# WORK ITEM
Examine the material below and count the lines that hold the word "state". Report only the number.

# DATASET SECTION
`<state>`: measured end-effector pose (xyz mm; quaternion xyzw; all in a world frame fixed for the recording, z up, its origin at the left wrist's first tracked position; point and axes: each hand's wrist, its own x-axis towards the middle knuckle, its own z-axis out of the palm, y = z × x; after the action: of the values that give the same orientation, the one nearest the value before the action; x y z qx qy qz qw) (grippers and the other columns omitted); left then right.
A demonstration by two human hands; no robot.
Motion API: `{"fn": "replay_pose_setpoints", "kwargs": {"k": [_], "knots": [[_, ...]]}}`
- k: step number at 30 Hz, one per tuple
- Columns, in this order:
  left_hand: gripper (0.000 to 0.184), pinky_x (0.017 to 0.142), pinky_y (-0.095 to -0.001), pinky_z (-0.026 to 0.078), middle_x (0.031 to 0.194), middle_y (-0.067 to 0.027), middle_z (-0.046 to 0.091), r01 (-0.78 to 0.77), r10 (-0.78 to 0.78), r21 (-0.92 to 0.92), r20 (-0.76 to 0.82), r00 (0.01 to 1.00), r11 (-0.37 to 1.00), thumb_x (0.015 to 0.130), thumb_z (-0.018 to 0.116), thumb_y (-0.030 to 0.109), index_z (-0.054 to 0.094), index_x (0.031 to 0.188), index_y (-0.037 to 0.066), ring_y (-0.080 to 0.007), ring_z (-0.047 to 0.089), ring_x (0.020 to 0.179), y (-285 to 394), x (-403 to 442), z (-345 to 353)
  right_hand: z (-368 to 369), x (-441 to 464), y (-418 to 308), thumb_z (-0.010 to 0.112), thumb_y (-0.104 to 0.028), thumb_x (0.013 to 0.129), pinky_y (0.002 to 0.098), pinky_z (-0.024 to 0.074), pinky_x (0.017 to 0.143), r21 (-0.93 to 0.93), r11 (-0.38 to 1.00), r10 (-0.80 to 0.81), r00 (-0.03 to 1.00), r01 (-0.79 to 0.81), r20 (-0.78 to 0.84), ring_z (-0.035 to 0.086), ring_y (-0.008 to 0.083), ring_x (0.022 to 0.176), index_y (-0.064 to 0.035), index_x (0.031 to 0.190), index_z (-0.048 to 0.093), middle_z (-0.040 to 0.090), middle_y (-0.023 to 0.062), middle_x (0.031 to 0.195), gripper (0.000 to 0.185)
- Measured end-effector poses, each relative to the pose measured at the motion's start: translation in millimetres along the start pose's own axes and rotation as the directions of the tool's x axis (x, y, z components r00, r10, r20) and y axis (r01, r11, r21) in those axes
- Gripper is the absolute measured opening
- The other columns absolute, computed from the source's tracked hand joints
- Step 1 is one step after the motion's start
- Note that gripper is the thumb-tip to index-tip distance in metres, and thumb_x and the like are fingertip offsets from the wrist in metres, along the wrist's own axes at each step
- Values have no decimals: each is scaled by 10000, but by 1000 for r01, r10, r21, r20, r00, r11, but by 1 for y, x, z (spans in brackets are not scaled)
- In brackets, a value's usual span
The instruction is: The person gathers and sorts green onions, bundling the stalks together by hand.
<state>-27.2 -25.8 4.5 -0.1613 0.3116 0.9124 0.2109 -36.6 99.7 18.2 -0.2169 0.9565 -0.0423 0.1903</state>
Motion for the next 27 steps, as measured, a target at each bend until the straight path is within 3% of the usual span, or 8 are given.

# ANSWER SECTION
2